[Stored data]

========================================

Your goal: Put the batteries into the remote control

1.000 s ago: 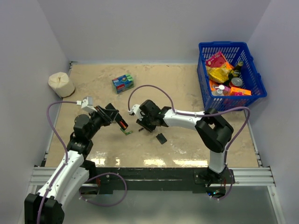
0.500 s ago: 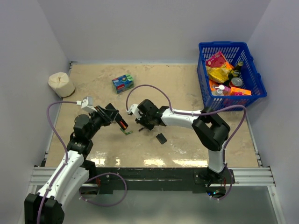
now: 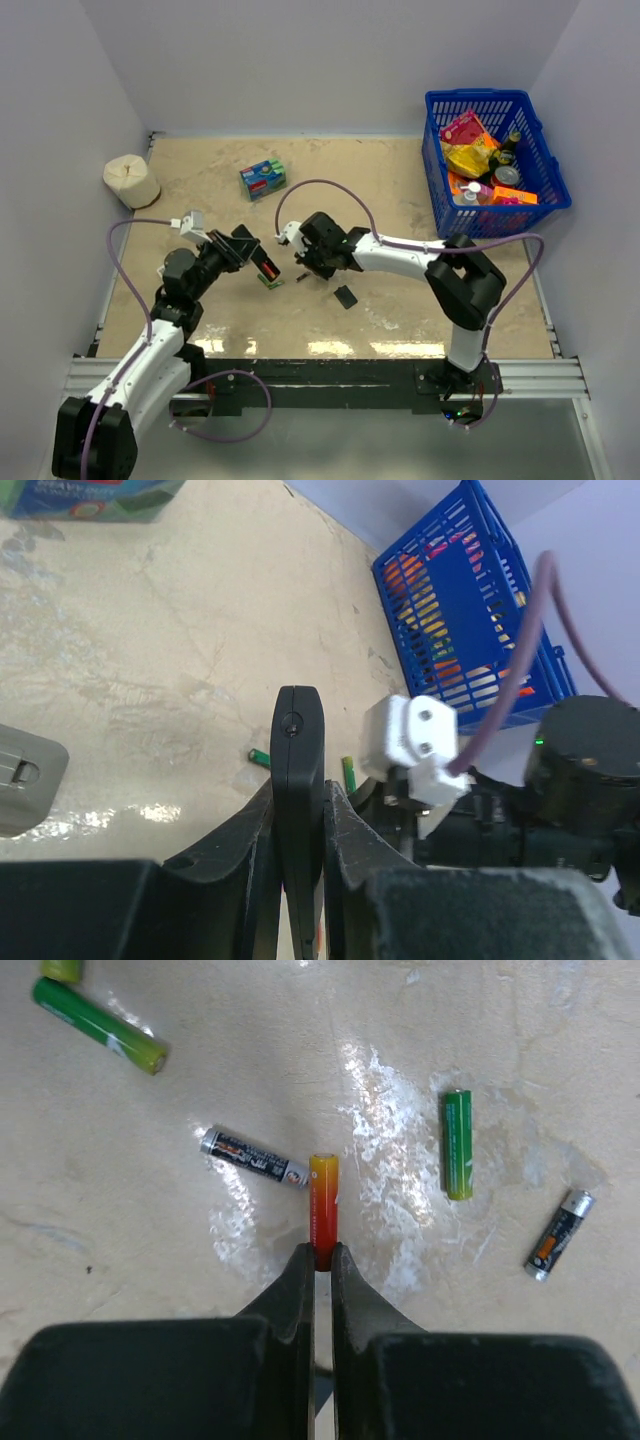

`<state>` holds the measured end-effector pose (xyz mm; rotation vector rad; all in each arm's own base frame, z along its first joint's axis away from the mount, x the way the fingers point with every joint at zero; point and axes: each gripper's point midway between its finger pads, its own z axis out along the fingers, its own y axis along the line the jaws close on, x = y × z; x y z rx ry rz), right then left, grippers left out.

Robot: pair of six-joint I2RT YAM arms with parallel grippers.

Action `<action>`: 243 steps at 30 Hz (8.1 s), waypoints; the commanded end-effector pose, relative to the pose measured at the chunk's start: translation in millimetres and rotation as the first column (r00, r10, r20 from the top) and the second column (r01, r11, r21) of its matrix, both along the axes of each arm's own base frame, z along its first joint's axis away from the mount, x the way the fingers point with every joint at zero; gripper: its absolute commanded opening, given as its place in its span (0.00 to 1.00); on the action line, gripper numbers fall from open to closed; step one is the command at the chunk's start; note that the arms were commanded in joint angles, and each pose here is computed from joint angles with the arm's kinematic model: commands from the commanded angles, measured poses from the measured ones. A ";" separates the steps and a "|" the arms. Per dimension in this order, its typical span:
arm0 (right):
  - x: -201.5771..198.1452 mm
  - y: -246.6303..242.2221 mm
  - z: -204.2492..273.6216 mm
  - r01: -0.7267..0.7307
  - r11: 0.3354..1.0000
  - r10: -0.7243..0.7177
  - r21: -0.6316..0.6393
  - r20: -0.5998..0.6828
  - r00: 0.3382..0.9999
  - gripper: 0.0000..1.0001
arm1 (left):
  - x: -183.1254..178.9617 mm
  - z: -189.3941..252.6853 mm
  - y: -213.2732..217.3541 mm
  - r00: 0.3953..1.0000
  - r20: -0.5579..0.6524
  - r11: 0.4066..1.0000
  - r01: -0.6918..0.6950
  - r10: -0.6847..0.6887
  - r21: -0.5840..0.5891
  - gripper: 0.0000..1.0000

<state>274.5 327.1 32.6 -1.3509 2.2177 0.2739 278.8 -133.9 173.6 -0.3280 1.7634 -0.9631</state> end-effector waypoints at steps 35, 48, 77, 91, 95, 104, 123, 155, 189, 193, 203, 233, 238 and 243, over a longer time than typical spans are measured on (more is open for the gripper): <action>-60.1 46.0 167.7 0.111 0.944 -0.085 0.312 -0.096 0.992 0.00 | -11.4 62.8 -25.9 0.955 0.276 0.932 0.191 -0.105 -0.309 0.00; -57.7 50.5 166.0 0.168 0.942 -0.132 0.292 -0.139 0.982 0.00 | -16.3 63.7 -32.9 0.952 0.281 0.925 0.212 -0.123 -0.314 0.00; -51.3 49.1 176.4 0.183 0.955 -0.156 0.234 -0.129 0.979 0.25 | -17.1 61.5 -32.2 0.978 0.193 0.852 0.171 -0.084 -0.495 0.00; -42.8 53.4 207.7 0.180 0.940 -0.163 0.289 -0.080 0.983 0.37 | -15.5 43.8 -29.2 0.994 0.068 0.792 0.106 -0.081 -0.602 0.00; -41.8 55.9 242.9 0.143 0.920 -0.140 0.366 -0.034 0.990 0.53 | -15.4 39.5 -29.4 0.995 0.030 0.767 0.089 -0.090 -0.635 0.00; -52.9 26.1 258.9 -0.003 0.901 -0.009 0.433 0.025 1.000 0.57 | -16.0 54.2 -30.4 0.992 0.024 0.692 0.101 -0.120 -0.715 0.00; -77.3 17.2 245.3 -0.145 0.704 0.235 0.695 -0.035 0.971 0.62 | -22.2 83.1 -39.7 0.977 0.070 0.631 0.184 -0.202 -0.753 0.00; -64.6 34.6 224.4 -0.119 0.702 0.238 0.702 -0.074 0.968 0.60 | -32.0 105.5 -43.6 0.964 0.136 0.612 0.251 -0.228 -0.750 0.00; -61.7 45.2 200.4 0.092 0.729 0.181 0.678 -0.321 0.930 0.11 | -62.6 160.8 -57.3 0.834 0.456 0.622 0.542 -0.312 -0.565 0.00; -62.4 47.9 202.0 0.100 0.729 0.194 0.677 -0.344 0.919 0.06 | -70.4 169.2 -56.4 0.802 0.509 0.616 0.579 -0.312 -0.535 0.00; -64.9 48.9 207.6 0.098 0.752 0.209 0.652 -0.377 0.902 0.27 | -67.8 170.0 -61.3 0.794 0.514 0.633 0.585 -0.323 -0.506 0.00; -53.5 52.0 233.5 0.199 0.677 0.121 0.709 -0.374 0.919 0.53 | -35.7 131.8 -67.1 0.862 0.417 0.797 0.457 -0.288 -0.394 0.00; -57.3 52.9 221.9 0.205 0.693 0.135 0.691 -0.403 0.905 0.53 | -33.2 131.8 -66.9 0.866 0.412 0.795 0.452 -0.282 -0.404 0.00; -57.9 51.5 212.8 0.206 0.706 0.133 0.678 -0.412 0.902 0.50 | -32.0 133.0 -67.1 0.865 0.415 0.793 0.453 -0.281 -0.408 0.00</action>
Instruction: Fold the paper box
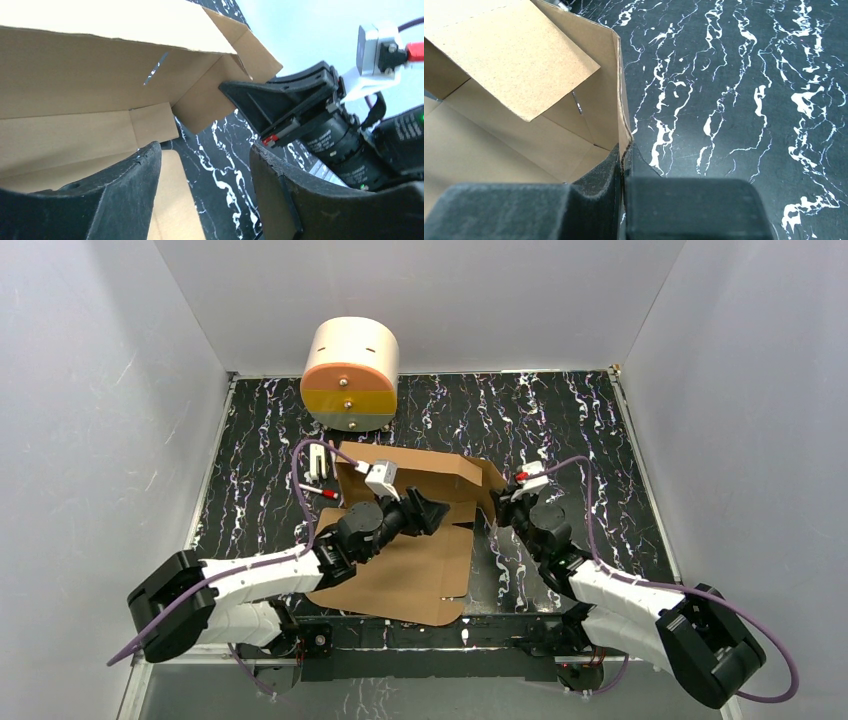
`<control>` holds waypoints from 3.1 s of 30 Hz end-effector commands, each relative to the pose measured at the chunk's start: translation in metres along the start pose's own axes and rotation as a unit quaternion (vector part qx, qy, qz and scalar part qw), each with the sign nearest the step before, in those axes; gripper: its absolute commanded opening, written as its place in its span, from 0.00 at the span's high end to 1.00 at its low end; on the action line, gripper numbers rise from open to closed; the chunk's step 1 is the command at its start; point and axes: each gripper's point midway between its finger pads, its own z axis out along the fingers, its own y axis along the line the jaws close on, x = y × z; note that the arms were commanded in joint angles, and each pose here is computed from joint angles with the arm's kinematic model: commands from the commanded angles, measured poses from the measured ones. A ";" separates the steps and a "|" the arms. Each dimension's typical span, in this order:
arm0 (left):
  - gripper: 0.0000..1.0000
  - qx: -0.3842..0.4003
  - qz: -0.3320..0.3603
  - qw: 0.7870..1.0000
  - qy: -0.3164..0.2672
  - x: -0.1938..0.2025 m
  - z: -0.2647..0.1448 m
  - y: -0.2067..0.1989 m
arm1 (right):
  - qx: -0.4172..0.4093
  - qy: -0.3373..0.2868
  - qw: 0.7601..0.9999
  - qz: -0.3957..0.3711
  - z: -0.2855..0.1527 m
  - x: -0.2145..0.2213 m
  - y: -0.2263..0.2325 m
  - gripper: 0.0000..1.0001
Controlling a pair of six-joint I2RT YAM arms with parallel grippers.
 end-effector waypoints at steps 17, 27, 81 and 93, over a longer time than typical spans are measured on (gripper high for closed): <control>0.41 -0.012 -0.073 0.991 -0.110 -0.034 0.075 -0.039 | 0.061 -0.050 0.996 0.030 0.002 -0.019 0.004 0.93; 0.57 -0.026 -0.024 0.992 -0.120 -0.029 0.090 -0.035 | 0.059 -0.047 0.997 0.017 0.001 -0.019 0.006 0.93; 0.55 0.017 0.312 0.948 -0.066 0.013 0.021 0.011 | 0.038 -0.052 0.998 -0.026 0.003 -0.026 0.012 0.94; 0.41 0.014 0.351 0.935 -0.058 0.044 0.064 0.018 | 0.031 -0.055 0.998 -0.025 0.003 -0.027 0.015 0.94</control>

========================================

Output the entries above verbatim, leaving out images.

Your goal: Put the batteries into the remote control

1.000 s ago: 
0.500 s ago: 
now: 

`<state>` holds the measured end-effector pose (xyz mm; rotation vector rad; all in each arm's own base frame, z along its first joint's axis away from the mount, x the way the fingers point with every joint at zero; point and axes: each gripper's point midway between its finger pads, its own z axis out along the fingers, its own y axis along the line the jaws close on, x = y × z; x y z rx ry rz), right then left, grippers left out.

Robot: pair of six-joint I2RT YAM arms with parallel grippers.

Action `<action>`: 243 steps at 30 Hz (8.1 s), waypoints; the commanded end-effector pose, relative to the pose measured at the chunk's start: translation in millimetres and rotation as the first column (r00, r10, r20 from the top) and the second column (r01, r11, r21) of its matrix, both along the axes of each arm's own base frame, z along its first joint's axis away from the mount, x the way the fingers point with every joint at zero; gripper: its absolute commanded opening, given as its place in its span (0.00 to 1.00); on the action line, gripper numbers fall from open to closed; step one is the command at the chunk's start; note that the arms were commanded in joint angles, and each pose here is computed from joint angles with the arm's kinematic model: commands from the commanded angles, measured poses from the measured ones. A ";" separates the steps and a "|" the arms. Per dimension in this order, its typical span:
arm0 (right):
  - x: -201.5771..198.1452 mm
  - y: -246.6303..242.2221 mm
  - z: -204.2492..273.6216 mm
  - r01: -0.7267..0.7307
  - r11: 0.3354..1.0000
  - r10: -0.7243..0.7177
  - r21: -0.6316..0.6393
  - r20: -0.5998..0.6828
  - r00: 0.3382..0.9999
  - gripper: 0.0000..1.0001
arm1 (left):
  - x: -183.1254..178.9617 mm
  - z: -189.3941..252.6853 mm
  - y: -213.2732..217.3541 mm
  - r00: 0.3953..1.0000
  - r20: -0.5579..0.6524
  - r11: 0.4066..1.0000
  - r01: -0.6918..0.6950
  - r10: -0.6847..0.6887
  - r21: -0.5840..0.5891
  - gripper: 0.0000..1.0000

<state>274.5 327.1 32.6 -1.3509 2.2177 0.2739 278.8 -133.9 173.6 -0.3280 1.7634 -0.9631</state> end-effector waypoints at steps 35, 48, 77, 91, 95, 104, 123, 155, 189, 193, 203, 233, 238 and 243, over a longer time than typical spans are measured on (more is open for the gripper): <action>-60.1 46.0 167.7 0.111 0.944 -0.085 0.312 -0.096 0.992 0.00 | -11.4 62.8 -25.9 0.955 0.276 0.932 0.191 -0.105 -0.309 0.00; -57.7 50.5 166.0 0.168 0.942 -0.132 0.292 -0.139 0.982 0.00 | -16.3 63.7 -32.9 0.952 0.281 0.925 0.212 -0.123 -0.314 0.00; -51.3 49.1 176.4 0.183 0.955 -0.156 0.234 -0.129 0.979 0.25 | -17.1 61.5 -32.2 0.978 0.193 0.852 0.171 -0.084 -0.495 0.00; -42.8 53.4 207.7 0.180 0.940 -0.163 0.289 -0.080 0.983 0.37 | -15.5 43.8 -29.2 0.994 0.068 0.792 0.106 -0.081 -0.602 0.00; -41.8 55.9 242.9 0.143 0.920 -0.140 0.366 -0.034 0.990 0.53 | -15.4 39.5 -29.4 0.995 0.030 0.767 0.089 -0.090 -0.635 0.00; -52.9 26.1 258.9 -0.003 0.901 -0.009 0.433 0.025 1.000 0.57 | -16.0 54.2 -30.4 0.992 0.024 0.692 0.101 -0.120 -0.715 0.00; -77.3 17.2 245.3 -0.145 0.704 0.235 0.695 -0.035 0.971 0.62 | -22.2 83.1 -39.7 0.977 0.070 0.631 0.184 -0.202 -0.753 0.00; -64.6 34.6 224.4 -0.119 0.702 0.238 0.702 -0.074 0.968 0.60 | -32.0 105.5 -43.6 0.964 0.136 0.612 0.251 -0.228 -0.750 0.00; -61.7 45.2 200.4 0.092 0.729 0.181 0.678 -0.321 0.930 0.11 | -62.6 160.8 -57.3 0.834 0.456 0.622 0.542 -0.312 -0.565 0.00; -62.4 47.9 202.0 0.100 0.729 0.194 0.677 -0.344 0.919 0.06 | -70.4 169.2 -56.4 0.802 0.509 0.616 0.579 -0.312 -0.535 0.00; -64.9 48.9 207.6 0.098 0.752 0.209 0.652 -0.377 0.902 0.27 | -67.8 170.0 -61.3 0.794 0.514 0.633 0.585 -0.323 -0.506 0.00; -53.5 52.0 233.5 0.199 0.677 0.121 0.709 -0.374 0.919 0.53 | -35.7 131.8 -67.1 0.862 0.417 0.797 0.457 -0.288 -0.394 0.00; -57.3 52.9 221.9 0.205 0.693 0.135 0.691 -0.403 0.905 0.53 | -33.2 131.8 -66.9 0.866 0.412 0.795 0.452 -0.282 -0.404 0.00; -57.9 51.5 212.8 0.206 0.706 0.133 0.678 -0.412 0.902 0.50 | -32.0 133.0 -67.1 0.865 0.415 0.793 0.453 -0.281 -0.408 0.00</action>
Instruction: Fold the paper box
`<control>` holds waypoints from 3.1 s of 30 Hz end-effector commands, each relative to the pose measured at the chunk's start: translation in metres along the start pose's own axes and rotation as a unit quaternion (vector part qx, qy, qz and scalar part qw), each with the sign nearest the step before, in those axes; gripper: its absolute commanded opening, written as its place in its span, from 0.00 at the span's high end to 1.00 at its low end; on the action line, gripper numbers rise from open to closed; the chunk's step 1 is the command at its start; point and axes: each gripper's point midway between its finger pads, its own z axis out along the fingers, its own y axis along the line the jaws close on, x = y × z; note that the arms were commanded in joint angles, and each pose here is computed from joint angles with the arm's kinematic model: commands from the commanded angles, measured poses from the measured ones. A ";" separates the steps and a "|" the arms. Each dimension's typical span, in this order:
arm0 (left):
  - gripper: 0.0000..1.0000
  - qx: -0.3842..0.4003
  - qz: -0.3320..0.3603
  - qw: 0.7870..1.0000
  - qy: -0.3164..0.2672
  - x: -0.1938..0.2025 m
  - z: -0.2647..0.1448 m
  - y: -0.2067..0.1989 m
arm1 (right):
  - qx: -0.4172..0.4093
  - qy: -0.3373..0.2868
  - qw: 0.7601..0.9999
  - qz: -0.3957..0.3711
  - z: -0.2855..0.1527 m
  - x: -0.2145..0.2213 m
  - y: -0.2263..0.2325 m
  - gripper: 0.0000..1.0001
Controlling a pair of six-joint I2RT YAM arms with parallel grippers.
 end-effector waypoints at steps 17, 27, 81 and 93, over a longer time than typical spans are measured on (gripper high for closed): <control>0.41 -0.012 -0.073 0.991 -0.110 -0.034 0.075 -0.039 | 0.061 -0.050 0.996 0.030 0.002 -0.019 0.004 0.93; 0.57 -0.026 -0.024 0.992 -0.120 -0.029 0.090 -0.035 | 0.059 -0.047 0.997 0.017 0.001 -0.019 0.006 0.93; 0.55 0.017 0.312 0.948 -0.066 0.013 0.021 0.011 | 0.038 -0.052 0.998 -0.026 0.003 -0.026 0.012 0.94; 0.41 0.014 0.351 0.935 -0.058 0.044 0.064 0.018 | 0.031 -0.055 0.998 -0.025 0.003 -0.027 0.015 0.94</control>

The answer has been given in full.